Lead/Presenter: Laurel Copeland, VA Central Western Massachusetts Healthcare System
All Authors: Copeland LA (VA Central Western Massachusetts Healthcare System), Kinney RL (VA Central Western Massachusetts Healthcare System), Kroll-Desrosiers AR (VA Central Western Massachusetts Healthcare System) Mattocks KM (VA Central Western Massachusetts Healthcare System)
Objectives:
Women comprise 15% of the military and 10% of Veterans Affairs (VA) patients. Many psychoactive medications are contraindicated in pregnancy due to evidence of fetal risk or uncertainty regarding whether there is risk. Pregnant women's options include discontinuing a medication, potentially increasing their risk for symptom exacerbation.
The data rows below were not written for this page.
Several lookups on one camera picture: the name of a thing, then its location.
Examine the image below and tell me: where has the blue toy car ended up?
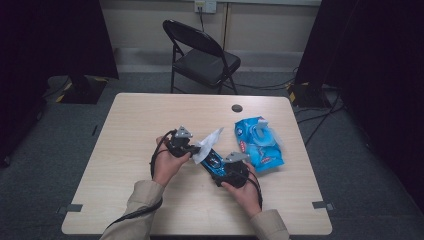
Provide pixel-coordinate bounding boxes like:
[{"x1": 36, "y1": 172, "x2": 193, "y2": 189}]
[{"x1": 199, "y1": 148, "x2": 232, "y2": 178}]

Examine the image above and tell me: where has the right hand-held gripper cable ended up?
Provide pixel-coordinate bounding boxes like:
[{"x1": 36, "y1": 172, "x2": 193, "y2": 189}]
[{"x1": 233, "y1": 167, "x2": 264, "y2": 211}]

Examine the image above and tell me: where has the hand-held gripper cable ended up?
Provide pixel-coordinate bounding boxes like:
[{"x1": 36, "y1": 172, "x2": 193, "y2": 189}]
[
  {"x1": 106, "y1": 128, "x2": 178, "y2": 232},
  {"x1": 233, "y1": 167, "x2": 264, "y2": 211}
]

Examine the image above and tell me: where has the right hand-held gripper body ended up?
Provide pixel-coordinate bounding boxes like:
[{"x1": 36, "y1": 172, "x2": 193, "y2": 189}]
[{"x1": 212, "y1": 151, "x2": 251, "y2": 189}]

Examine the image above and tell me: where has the grey tape strip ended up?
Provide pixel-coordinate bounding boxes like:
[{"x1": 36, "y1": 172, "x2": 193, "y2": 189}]
[
  {"x1": 312, "y1": 200, "x2": 335, "y2": 212},
  {"x1": 56, "y1": 203, "x2": 84, "y2": 215}
]

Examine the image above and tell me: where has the black socket cable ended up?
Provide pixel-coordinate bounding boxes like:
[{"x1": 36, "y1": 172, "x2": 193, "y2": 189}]
[{"x1": 198, "y1": 7, "x2": 206, "y2": 33}]

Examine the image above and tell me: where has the left hand-held gripper cable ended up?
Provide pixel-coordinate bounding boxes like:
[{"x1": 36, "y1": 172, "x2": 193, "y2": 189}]
[{"x1": 106, "y1": 128, "x2": 178, "y2": 232}]

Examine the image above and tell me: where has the white wet wipe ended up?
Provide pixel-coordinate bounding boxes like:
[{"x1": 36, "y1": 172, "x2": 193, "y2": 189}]
[{"x1": 192, "y1": 126, "x2": 225, "y2": 165}]

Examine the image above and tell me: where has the black stand base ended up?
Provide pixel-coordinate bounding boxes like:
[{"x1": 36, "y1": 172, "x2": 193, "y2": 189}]
[
  {"x1": 54, "y1": 74, "x2": 109, "y2": 105},
  {"x1": 287, "y1": 81, "x2": 334, "y2": 109}
]

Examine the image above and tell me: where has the thin wall conduit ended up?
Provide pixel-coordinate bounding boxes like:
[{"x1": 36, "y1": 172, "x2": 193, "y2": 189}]
[{"x1": 221, "y1": 2, "x2": 232, "y2": 51}]

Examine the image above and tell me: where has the black curtain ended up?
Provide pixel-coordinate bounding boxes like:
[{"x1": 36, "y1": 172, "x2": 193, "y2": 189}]
[
  {"x1": 0, "y1": 0, "x2": 119, "y2": 168},
  {"x1": 294, "y1": 0, "x2": 424, "y2": 214}
]

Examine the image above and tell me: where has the white wall socket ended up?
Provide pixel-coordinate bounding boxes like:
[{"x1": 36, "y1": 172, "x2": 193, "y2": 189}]
[{"x1": 194, "y1": 0, "x2": 218, "y2": 14}]

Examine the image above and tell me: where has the black floor cable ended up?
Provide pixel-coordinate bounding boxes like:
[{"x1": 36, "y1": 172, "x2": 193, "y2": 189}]
[{"x1": 229, "y1": 66, "x2": 346, "y2": 148}]

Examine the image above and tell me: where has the person's right hand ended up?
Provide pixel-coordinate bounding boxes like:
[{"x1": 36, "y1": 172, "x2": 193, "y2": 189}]
[{"x1": 221, "y1": 161, "x2": 263, "y2": 219}]

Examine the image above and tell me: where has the person's left hand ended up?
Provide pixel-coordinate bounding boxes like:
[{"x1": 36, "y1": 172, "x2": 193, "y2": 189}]
[{"x1": 151, "y1": 134, "x2": 193, "y2": 188}]

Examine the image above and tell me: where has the blue wet wipe packet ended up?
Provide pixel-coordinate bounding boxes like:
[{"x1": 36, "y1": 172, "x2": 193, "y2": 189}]
[{"x1": 234, "y1": 115, "x2": 286, "y2": 173}]

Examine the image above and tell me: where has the black folding chair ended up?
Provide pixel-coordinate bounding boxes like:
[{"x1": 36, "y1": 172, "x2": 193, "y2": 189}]
[{"x1": 162, "y1": 19, "x2": 242, "y2": 95}]

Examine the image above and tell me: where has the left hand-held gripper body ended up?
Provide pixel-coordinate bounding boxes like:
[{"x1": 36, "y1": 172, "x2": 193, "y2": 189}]
[{"x1": 166, "y1": 125, "x2": 194, "y2": 159}]

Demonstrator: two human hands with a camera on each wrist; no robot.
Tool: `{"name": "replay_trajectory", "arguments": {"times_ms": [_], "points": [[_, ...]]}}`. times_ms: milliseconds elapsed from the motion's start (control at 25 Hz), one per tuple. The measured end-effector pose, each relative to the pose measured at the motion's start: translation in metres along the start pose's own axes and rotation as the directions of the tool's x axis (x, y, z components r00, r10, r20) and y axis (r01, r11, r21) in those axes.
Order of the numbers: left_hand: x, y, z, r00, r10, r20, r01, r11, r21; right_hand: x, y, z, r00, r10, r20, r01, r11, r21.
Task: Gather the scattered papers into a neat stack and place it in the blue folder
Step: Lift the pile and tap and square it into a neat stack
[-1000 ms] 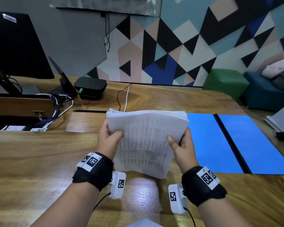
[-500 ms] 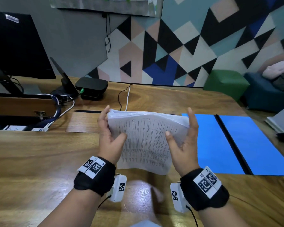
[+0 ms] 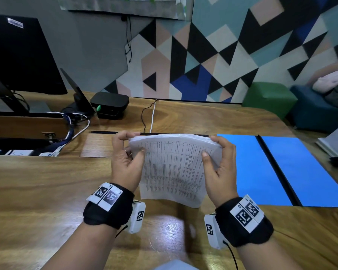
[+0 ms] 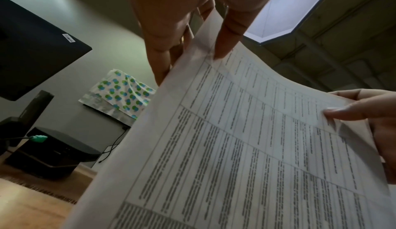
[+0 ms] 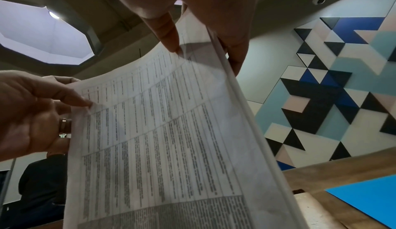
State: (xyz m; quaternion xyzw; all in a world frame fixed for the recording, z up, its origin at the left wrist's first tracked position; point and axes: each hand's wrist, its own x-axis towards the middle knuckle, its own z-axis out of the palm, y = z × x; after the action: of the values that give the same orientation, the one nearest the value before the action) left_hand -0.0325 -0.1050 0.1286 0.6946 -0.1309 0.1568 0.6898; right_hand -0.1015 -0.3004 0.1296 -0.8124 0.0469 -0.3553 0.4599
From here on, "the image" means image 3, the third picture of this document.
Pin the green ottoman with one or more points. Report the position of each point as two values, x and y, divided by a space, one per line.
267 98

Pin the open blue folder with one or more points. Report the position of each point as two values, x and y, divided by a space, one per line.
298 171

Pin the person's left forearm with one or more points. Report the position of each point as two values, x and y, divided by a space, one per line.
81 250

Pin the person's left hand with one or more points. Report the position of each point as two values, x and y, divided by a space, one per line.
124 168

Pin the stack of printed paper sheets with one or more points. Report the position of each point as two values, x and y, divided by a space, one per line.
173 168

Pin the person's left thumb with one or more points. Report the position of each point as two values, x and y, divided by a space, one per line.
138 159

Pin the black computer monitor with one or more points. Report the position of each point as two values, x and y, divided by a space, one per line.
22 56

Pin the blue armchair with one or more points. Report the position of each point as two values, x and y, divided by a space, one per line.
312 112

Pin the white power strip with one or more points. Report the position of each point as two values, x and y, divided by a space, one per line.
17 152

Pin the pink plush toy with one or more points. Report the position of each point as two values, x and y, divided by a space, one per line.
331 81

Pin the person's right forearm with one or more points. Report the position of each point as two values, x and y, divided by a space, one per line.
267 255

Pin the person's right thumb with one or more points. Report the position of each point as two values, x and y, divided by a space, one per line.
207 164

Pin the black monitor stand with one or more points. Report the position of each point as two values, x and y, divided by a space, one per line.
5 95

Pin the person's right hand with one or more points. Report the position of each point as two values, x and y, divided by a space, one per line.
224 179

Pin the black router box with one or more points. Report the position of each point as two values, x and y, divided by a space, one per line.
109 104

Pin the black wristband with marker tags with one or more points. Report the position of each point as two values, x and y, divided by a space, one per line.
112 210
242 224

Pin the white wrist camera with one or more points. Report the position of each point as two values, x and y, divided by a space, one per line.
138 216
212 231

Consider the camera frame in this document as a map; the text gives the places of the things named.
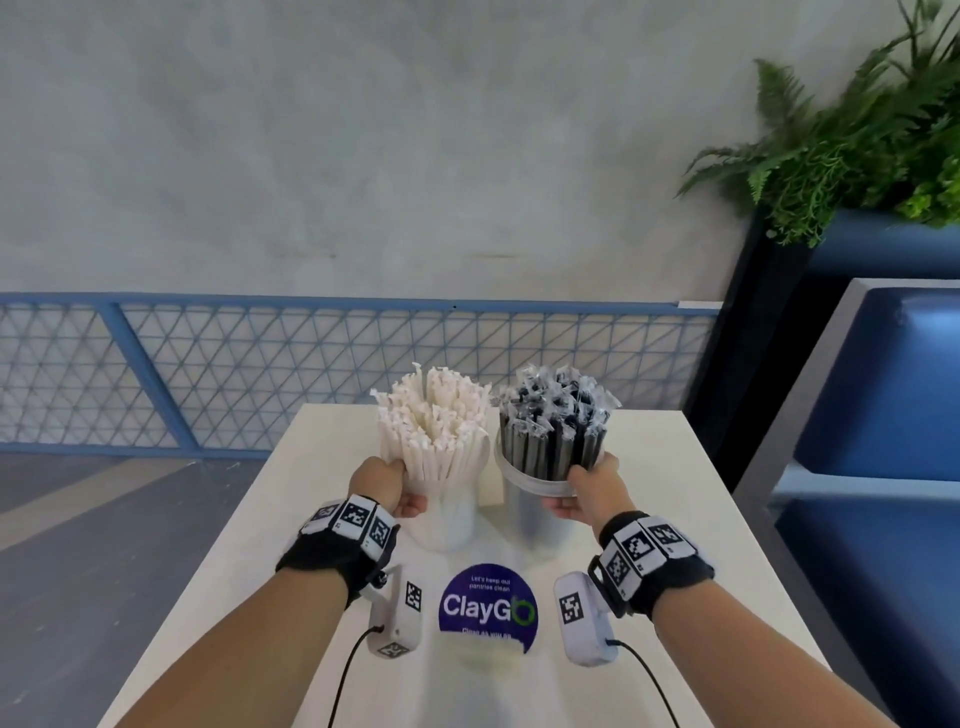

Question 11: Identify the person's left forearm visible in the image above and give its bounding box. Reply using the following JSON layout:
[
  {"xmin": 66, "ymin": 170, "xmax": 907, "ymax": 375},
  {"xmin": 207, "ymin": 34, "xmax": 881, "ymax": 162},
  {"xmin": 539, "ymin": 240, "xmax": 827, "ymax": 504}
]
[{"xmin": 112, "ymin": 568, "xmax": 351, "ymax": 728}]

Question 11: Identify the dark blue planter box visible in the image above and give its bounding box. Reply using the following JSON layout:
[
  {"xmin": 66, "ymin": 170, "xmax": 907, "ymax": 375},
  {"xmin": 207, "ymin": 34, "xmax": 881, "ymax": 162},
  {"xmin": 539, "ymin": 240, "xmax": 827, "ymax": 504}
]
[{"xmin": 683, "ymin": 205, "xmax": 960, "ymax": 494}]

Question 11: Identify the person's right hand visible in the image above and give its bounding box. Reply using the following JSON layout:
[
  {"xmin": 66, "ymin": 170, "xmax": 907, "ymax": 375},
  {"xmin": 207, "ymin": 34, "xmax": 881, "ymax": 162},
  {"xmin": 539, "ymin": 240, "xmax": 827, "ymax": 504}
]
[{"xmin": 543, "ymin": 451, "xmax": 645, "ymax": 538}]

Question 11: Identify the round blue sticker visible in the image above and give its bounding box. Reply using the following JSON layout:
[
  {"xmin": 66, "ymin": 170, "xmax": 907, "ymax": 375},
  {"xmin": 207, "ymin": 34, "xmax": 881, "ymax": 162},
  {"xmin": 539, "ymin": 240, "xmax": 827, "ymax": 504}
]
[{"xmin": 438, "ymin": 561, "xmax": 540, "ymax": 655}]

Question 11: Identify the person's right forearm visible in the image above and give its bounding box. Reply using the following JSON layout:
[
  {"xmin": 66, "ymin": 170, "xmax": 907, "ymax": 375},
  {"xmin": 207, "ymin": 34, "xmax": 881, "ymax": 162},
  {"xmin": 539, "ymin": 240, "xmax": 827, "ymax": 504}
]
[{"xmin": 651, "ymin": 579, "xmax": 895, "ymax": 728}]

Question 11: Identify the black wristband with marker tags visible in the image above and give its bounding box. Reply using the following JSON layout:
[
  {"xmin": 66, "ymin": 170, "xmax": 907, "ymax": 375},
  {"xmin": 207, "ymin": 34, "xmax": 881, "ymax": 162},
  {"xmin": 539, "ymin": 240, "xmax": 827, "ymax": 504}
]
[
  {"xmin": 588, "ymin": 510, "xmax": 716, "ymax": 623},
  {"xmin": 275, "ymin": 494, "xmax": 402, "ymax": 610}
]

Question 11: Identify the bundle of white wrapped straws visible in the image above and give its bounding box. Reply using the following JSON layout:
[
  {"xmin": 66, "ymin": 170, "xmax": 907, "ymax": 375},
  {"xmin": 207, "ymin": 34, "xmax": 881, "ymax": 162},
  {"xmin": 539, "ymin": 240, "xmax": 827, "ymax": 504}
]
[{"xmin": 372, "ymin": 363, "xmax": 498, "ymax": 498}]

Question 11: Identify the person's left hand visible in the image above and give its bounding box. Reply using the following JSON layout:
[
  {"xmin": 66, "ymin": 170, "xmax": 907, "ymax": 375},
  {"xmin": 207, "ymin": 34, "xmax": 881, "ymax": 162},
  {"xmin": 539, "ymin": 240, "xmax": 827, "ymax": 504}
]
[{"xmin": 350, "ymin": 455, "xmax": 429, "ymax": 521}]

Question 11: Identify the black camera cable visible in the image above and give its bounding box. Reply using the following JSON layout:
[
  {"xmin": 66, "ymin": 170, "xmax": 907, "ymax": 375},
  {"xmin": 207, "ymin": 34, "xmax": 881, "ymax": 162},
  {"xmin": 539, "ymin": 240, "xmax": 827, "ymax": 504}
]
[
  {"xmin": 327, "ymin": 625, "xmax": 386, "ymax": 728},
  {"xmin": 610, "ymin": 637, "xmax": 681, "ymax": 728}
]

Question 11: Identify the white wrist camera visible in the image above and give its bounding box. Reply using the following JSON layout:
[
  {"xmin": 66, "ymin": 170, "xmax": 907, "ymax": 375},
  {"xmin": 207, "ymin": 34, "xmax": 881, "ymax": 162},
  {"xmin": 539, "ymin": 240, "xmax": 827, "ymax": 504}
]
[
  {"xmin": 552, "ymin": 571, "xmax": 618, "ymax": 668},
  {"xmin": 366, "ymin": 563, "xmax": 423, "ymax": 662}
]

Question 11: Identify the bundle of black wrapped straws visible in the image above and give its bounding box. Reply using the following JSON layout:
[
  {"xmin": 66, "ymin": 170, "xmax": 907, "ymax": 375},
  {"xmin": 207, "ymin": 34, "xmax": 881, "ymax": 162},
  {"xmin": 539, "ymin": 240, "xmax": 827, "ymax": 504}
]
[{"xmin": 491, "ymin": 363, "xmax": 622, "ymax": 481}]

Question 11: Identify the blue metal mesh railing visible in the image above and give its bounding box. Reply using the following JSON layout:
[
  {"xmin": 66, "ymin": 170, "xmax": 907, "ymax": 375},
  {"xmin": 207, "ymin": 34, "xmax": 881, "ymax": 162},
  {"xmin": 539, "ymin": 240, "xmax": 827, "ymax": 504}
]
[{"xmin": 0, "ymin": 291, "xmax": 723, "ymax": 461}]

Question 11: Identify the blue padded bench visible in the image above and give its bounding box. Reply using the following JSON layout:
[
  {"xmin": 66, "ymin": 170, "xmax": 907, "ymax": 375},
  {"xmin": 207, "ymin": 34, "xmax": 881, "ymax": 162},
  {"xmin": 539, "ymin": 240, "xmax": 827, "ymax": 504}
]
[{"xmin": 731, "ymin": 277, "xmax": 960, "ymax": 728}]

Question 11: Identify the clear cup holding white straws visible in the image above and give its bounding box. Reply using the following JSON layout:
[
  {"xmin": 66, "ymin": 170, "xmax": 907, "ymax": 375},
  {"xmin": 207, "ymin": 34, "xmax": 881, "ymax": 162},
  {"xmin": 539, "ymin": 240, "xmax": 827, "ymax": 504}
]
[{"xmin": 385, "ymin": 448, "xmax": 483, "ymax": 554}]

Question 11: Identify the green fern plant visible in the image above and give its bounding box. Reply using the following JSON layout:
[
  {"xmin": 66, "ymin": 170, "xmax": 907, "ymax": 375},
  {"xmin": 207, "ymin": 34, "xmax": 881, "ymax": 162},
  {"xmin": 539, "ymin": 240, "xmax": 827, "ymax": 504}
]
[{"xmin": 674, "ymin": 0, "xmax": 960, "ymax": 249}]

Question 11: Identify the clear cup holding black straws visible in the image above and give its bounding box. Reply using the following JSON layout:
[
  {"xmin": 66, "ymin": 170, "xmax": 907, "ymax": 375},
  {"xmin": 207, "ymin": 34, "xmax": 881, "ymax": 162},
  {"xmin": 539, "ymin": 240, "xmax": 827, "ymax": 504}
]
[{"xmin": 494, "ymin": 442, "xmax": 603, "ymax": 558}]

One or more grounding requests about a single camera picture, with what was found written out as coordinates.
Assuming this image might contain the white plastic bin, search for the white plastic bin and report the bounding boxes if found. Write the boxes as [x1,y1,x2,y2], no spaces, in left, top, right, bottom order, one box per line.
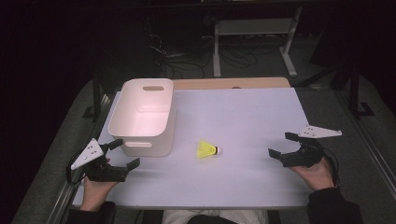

This study examined correlates of medications prescribed during pregnancy and classified as central nervous system (CNS) active on the VA formulary to investigate medication-related risks unique to pregnant Veterans.
Methods:
The COMFORT study linked survey and VA medical record data on 460 pregnant veterans using VA healthcare prior to their pregnancies. Pregnant veterans identified at about 20 weeks gestation were enrolled in the COMFORT survey study. Medication fill data were extracted from the Corporate Data Warehouse matching on SSN. Prescription CNS medications filled in the VA system were categorized as antidepressants, opioids, opioid antagonists, benzodiazepines, non-benzodiazepine sedative/hypnotics, antipsychotics, and skeletal muscle relaxants. Correlations assessed the association of medication types with demographics and comorbidity.
Results:
Four hundred and sixty women were included in the analysis. Women were predominantly white (67%), married (43%), with service-connected disability (83%). During pregnancy, 30% were diagnosed with a pain-related condition, 19% with depression, and 18% with PTSD; 6% were identified as having TBI/head injury. CNS drugs were the most commonly prescribed class of drugs, accounting for 35% of non-dermatologic 30-day prescriptions, followed by vitamins (11%), hormones and synthetics (10%; includes antidiabetic agents), skeletal muscle relaxants (7%), gastrointestinal medications (6%), antihistamines (6%) and cardiovascular drugs (5%). Being 50-100% service-connected was associated with use of antidepressants, opioids, and antipsychotics. Use of antipsychotics also correlated with alcohol use disorders.
Implications:
Women veterans receiving prescription medications from the VA during pregnancy are exposed to CNS-active medications at a high rate.
Impacts:
Many medications are contraindicated during pregnancy, e.g., the pain medication duloxetine and several antidepressants. VA outreach to reproductive-aged women veterans and their providers should incorporate awareness of the potential impact of identified mental and behavioral health disorders and their pharmacological treatment on pregnancy and pregnancy outcomes. Postpartum follow-up for change in psychiatric symptoms and re-evaluation of treatment needs may be important.